Adoption is full of beauty, but it is also full of loss. Our son Snuggle Puppy was 7 years old when we adopted him from Ethiopia 2 years ago. Though that was a wonderful thing for our family and though it means that he is an orphan no longer, it means that he has already experienced tremendous loss in his young life. Snuggle Puppy has lost more in 9 years than most adults have. One of the losses in his life was leaving behind pet dogs when he went into the orphanage. He is a huge animal lover.
For a long time after we brought him home, we considered getting him a pet, but since two of our girls are allergic to dogs and Miss Optimism is allergic to almost all animals, we put it off. We could see though that this boy (whose future aspiration is to be a vet) needed to have a pet. One of my hesitations was the grief that a pet’s death would bring for him, but a few months ago, I took him to a pet store and bought him a hamster. He named his white rodent Snow and fell in love instantly. He took such great care of the little guy and it was really good for him.
Fast forward to over a week ago…Snow went missing. Search parties were set up in the basement. The kids listened for him, cleared out the storage room when they thought they heard rustling noises, and prayed for his safe return. On Friday, we gave up the search and Snuggle Puppy was heartbroken. He sobbed in my arms and wanted to be held most of the day. From an attachment standpoint, I was reassured that he came to me for comfort, but I was so sad for him.
Late Saturday night, a miracle occurred in our house…Fred found Snow alive!!! He put him back in his cage in Snuggle Puppy’s room. Sunday morning, Snuggle Puppy came up to our room and told us his amazement upon waking up to his hamster there. “I thought I was really dreaming!”
Then early this evening when The Husband and I were out on a date, our babysitter called and let us know that Snow had died. Snuggle Puppy was beside himself and needed me to come home right away. I did. (there may be some that think that me leaving a date with my husband because a hamster died is extreme, but believe me, though we have had many hamsters die over the years, this was different)
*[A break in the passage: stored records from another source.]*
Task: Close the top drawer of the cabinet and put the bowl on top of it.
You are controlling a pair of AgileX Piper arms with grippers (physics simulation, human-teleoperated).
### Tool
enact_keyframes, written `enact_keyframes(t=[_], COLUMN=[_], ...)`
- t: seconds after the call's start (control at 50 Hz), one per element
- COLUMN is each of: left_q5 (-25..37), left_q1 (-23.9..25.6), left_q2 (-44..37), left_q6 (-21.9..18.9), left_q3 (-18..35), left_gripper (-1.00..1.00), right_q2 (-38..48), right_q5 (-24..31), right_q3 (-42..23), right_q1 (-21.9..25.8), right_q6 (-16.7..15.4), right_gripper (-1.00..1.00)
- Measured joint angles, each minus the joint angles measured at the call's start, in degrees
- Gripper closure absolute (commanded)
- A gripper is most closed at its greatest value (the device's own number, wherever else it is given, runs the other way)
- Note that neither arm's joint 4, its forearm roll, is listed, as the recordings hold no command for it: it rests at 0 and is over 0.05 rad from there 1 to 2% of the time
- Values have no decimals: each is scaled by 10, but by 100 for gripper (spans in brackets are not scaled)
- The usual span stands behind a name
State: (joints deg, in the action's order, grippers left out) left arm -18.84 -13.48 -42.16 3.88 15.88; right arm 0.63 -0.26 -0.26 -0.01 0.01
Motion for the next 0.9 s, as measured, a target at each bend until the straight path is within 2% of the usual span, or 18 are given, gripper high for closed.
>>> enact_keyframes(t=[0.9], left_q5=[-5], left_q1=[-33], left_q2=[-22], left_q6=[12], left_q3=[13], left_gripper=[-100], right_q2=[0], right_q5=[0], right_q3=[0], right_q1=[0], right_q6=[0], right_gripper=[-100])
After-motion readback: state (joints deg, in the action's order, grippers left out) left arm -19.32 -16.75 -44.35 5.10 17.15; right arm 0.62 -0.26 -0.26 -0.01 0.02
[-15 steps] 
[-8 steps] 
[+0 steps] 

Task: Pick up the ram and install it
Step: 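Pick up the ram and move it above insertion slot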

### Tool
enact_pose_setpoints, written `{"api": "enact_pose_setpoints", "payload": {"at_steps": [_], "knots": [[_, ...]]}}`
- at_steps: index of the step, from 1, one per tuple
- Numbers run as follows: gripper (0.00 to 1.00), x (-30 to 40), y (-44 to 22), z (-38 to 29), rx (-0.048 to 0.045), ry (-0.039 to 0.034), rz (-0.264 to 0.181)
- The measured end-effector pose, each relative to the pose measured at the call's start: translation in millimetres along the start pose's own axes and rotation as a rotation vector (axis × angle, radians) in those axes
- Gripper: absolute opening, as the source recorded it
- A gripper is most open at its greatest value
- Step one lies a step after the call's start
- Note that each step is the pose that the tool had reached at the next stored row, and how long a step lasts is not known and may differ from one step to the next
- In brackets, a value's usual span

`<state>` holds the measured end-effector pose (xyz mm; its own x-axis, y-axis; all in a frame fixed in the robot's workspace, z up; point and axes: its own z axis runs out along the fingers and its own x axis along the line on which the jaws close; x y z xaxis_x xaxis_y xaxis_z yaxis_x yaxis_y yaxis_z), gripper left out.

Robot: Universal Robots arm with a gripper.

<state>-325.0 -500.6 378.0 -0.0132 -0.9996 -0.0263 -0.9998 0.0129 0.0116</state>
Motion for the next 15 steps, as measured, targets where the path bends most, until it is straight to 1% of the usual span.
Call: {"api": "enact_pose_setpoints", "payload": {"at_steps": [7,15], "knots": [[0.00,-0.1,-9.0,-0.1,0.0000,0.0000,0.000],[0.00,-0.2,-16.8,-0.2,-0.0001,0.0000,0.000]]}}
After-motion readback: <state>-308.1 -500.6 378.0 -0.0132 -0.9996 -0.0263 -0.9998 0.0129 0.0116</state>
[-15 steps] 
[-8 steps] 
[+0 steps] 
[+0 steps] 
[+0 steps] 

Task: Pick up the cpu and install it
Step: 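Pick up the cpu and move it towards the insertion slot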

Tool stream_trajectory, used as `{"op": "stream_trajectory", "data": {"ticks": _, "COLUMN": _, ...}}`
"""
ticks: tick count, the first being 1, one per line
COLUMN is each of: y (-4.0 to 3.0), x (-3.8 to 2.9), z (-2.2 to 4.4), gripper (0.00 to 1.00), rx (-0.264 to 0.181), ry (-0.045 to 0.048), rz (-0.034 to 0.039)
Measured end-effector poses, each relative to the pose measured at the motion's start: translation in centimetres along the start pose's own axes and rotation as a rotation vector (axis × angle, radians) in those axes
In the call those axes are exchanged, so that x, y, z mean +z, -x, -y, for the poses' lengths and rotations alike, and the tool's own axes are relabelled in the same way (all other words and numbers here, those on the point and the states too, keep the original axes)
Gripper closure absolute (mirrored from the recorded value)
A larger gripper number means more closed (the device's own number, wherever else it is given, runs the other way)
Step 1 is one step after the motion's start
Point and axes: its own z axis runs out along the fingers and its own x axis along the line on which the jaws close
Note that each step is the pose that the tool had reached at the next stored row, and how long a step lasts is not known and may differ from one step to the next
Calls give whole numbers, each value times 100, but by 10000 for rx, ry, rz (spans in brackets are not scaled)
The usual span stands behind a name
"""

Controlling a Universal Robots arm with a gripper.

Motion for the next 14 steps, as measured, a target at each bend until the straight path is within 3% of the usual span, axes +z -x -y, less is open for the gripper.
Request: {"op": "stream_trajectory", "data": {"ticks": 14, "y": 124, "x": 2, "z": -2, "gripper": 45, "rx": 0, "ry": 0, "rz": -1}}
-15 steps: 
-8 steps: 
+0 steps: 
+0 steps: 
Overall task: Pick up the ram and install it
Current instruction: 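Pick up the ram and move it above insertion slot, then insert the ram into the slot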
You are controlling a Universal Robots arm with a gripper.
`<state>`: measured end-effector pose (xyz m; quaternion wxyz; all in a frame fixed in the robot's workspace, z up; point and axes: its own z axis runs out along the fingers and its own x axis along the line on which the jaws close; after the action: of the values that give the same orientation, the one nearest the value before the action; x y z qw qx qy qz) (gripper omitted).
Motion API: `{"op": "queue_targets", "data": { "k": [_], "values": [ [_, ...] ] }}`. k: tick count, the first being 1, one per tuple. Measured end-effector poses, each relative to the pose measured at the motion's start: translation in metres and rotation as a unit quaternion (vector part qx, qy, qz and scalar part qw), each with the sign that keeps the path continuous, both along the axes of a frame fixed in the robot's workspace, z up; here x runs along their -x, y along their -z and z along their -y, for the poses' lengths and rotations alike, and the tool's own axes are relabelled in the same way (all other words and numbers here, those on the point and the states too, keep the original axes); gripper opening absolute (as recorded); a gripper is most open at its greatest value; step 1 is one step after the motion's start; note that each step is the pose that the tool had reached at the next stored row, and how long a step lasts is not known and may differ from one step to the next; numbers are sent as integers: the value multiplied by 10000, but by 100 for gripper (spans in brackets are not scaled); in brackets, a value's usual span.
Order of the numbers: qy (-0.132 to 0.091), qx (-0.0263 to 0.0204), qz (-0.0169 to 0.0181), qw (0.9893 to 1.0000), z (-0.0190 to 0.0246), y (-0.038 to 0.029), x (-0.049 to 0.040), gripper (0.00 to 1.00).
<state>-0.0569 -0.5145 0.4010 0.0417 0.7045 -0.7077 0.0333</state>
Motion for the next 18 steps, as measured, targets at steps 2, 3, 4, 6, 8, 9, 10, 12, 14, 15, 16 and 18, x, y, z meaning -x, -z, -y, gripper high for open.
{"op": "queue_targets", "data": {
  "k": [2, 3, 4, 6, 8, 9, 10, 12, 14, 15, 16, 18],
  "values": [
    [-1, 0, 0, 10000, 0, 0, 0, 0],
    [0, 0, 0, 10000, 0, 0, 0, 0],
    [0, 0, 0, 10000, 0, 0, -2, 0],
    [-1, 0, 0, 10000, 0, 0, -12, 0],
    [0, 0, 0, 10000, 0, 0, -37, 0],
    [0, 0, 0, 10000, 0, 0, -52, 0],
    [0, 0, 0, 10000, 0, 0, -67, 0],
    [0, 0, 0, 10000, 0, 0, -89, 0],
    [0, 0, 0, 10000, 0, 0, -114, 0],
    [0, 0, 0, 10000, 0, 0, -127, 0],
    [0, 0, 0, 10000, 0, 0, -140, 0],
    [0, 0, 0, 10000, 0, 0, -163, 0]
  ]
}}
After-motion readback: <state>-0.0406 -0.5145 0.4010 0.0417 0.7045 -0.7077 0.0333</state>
On my way home, I had a little conversation with God. I was not impressed. I didn’t understand why He would have allowed us to find the hamster ALIVE only to have him die less than a week later, but the more I thought about it, the more I realized what a blessing that was. It became even more apparent when I got another phone call telling me that the hamster was still breathing (barely). You see, Snuggle Puppy has had so many losses in his life and though this loss will bring those emotions to the surface and be another loss for him, the circumstances allowed for something he had never had the opportunity for before…the chance to say good-bye.
It was a painful night. When I got home, I talked to Snuggle Puppy about some of the other losses he has had and about not being able to say good-bye in those cases, and asked if he would like to be able to say good-bye to Snow. He tearfully said yes. Once I had the other kids in bed, Snuggle Puppy and I went downstairs together and said good-bye to his hamster. It was hard. For him, it was hard to do it and to allow himself feel the emotions. For me, it was hard to see him go through it and to not to be able to take away his pain. He said good-bye to Snow. He wailed. I said good-bye to Snow. He clung to me. We prayed together. We talked.
I know that my little boy is going to grieve this loss deeply. He will grieve it deeply because it is not just about the hamster. This loss will bring forward the loss of his first dad, the loss of his first mom, the loss of his older brother, the loss of his dogs, the loss of his first home, the loss of his first language, the loss of his home country. But this time, he had the chance to say good-bye and that is a gift. He will have closure. I am grateful.